If you want to give customers an inside look at the events that define your wedding and event businesses or how your services work in those spaces, you have to learn how to photograph interior spaces expertly. This guide from Hawthorn ensures you (or the photographers you hire) can capture your venue and event spaces effectively every time.

Architectural Lines

Photo Credit: © Ann Kathrinkoch

Have your photographer line up their shots straight-on with the room’s natural angles, per Hawthorn Creative Photo Editor Kristin Burgess, as dramatic or skewed angles can make a photo seem busy and detract from the people and objects in the room you want to highlight.

Staging

You know the space and what you want to shine so stylize the room before the shoot by removing any unsightly cables, stacks of papers, and wilted flowers and replacing them with objects that add splashes of color, depth, and a sense of what your business is about. If you need help seeing them, use your hands as a viewfinder and give the room a quick scan for anything that doesn’t look good enough to photograph.

Natural Light

Photo Credit: © Beaux Arts Photographie

Artificial light diminishes the quality of a photograph, creating unnatural shadows and adding a yellow tinge to shots you probably do not want in your interior spaces.
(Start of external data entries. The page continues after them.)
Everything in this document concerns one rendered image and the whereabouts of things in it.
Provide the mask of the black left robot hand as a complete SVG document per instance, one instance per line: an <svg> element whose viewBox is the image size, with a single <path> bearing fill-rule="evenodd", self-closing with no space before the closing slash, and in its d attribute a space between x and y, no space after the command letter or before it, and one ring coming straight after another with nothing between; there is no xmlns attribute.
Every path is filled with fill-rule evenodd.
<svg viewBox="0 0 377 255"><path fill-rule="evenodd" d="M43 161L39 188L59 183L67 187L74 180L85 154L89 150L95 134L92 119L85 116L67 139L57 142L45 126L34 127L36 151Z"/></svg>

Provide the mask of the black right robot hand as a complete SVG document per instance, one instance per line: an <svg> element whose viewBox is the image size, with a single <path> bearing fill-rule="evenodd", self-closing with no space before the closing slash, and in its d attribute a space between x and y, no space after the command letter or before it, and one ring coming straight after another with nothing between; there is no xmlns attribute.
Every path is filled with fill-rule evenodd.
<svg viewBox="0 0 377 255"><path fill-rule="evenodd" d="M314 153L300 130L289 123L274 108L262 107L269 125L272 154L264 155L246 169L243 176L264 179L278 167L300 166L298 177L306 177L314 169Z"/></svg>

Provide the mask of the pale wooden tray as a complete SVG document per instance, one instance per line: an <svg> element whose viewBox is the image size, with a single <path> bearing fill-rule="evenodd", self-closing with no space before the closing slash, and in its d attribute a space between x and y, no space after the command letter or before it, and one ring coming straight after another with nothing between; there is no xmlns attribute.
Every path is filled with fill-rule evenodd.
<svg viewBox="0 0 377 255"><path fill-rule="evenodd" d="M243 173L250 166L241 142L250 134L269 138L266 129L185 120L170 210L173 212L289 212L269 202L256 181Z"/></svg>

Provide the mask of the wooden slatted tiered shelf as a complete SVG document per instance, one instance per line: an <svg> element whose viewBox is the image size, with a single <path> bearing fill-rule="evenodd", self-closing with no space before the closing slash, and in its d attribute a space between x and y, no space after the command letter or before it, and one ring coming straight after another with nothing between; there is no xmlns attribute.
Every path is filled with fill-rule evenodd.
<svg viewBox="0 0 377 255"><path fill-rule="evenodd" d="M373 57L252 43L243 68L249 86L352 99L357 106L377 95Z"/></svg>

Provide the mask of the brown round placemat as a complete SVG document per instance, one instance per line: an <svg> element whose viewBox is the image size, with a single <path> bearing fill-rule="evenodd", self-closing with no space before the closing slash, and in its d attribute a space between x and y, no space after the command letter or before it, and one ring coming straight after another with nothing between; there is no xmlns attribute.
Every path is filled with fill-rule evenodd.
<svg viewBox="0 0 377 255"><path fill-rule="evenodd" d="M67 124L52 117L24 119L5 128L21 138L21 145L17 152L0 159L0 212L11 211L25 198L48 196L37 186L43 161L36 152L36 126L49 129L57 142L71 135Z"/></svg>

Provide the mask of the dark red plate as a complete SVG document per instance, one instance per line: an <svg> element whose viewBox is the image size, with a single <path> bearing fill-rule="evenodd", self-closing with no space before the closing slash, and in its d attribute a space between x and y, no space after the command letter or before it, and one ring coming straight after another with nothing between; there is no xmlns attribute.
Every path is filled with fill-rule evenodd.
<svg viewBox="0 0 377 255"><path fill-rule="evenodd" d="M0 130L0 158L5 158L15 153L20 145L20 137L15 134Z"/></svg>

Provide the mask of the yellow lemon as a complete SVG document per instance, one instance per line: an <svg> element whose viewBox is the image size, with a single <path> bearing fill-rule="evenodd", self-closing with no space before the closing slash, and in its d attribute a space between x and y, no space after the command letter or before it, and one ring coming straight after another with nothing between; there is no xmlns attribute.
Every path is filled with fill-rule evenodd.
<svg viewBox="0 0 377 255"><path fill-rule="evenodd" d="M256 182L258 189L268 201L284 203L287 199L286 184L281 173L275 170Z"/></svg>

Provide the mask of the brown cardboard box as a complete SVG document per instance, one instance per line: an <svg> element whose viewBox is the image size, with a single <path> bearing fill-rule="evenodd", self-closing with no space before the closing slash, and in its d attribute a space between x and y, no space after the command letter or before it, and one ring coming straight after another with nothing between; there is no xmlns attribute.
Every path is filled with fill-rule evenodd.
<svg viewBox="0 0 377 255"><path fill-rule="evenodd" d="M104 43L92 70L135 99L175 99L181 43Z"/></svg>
Pro tip: Shoot on cloudy days for more even lighting throughout your space, and watch where light is landing before you take your shots.

Wide Angle

You’ll want a handful of tight shots on objects of interest, but in general, you’ll want to shoot (or ask your photographer to shoot) with a 16mm to 24mm lens to capture a complete space and showcase the entire room.

Height

Photo Credit: © Rodeo & Co. Photography

It’s counterintuitive, but shooting from full standing height can make furniture and objects low to the ground seem distorted, as though you are looking down on them. Many pro photographers shoot at “light switch height” to make the image feel more intimate.